> **TASK BRIEF**
Read the material below and count the lines holding the string "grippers". Give that count with nothing added.

> **SOURCE MATERIAL**
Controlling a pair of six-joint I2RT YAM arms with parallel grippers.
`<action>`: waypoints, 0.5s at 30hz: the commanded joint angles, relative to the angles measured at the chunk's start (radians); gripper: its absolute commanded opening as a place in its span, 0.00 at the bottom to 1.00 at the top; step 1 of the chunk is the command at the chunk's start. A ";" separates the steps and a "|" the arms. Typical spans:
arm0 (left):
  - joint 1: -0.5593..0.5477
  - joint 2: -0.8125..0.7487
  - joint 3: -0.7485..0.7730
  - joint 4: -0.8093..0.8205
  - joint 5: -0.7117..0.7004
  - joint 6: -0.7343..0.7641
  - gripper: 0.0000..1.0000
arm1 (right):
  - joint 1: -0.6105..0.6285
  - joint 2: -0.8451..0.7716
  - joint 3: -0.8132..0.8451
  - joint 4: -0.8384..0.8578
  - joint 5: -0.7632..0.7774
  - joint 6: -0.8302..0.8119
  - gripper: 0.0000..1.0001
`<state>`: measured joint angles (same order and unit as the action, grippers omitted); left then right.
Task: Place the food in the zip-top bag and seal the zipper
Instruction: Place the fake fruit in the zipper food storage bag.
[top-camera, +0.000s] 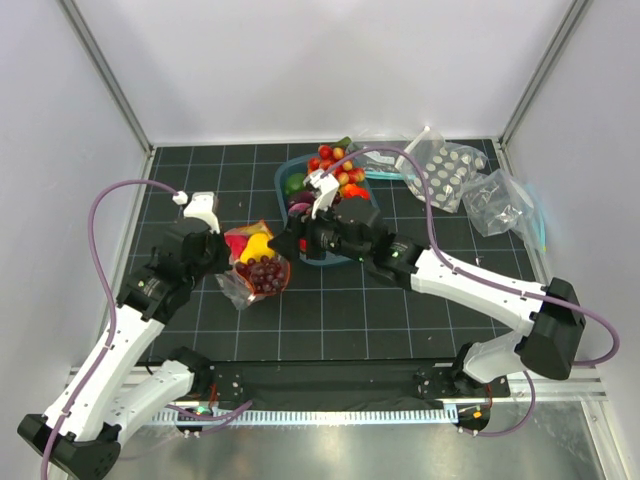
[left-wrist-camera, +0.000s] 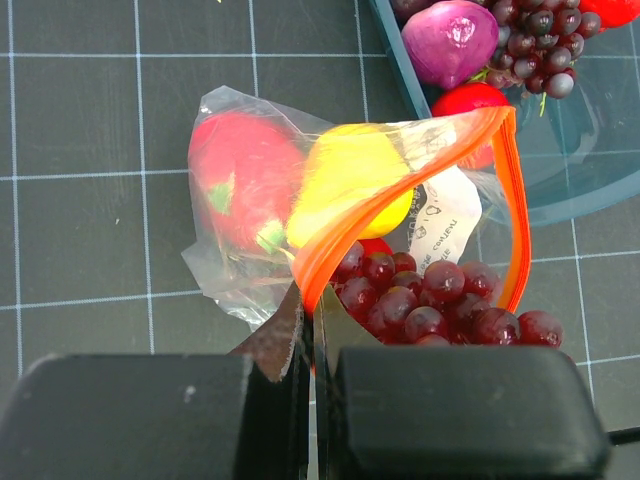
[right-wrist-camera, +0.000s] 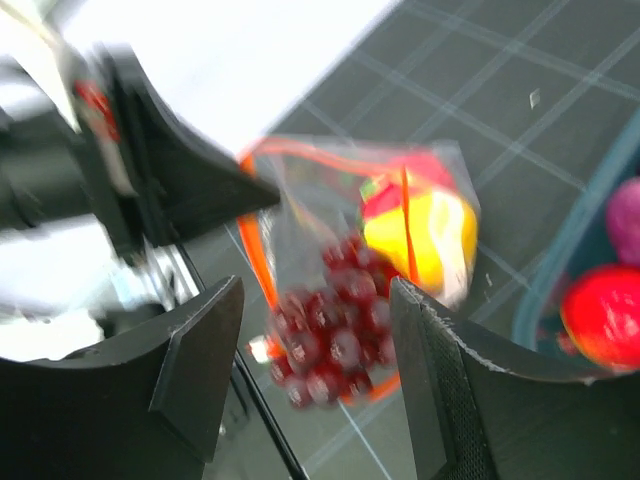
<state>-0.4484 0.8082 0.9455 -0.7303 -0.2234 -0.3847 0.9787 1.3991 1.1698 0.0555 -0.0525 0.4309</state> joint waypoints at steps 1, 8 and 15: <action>0.005 -0.010 0.003 0.040 -0.007 0.006 0.00 | 0.023 0.006 0.031 -0.140 -0.050 -0.095 0.67; 0.005 -0.011 0.003 0.040 -0.007 0.006 0.00 | 0.061 0.029 0.128 -0.436 -0.041 -0.211 0.71; 0.005 -0.011 0.003 0.040 -0.007 0.006 0.00 | 0.086 0.049 0.142 -0.551 -0.076 -0.279 0.79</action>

> **ANSWER SECTION**
2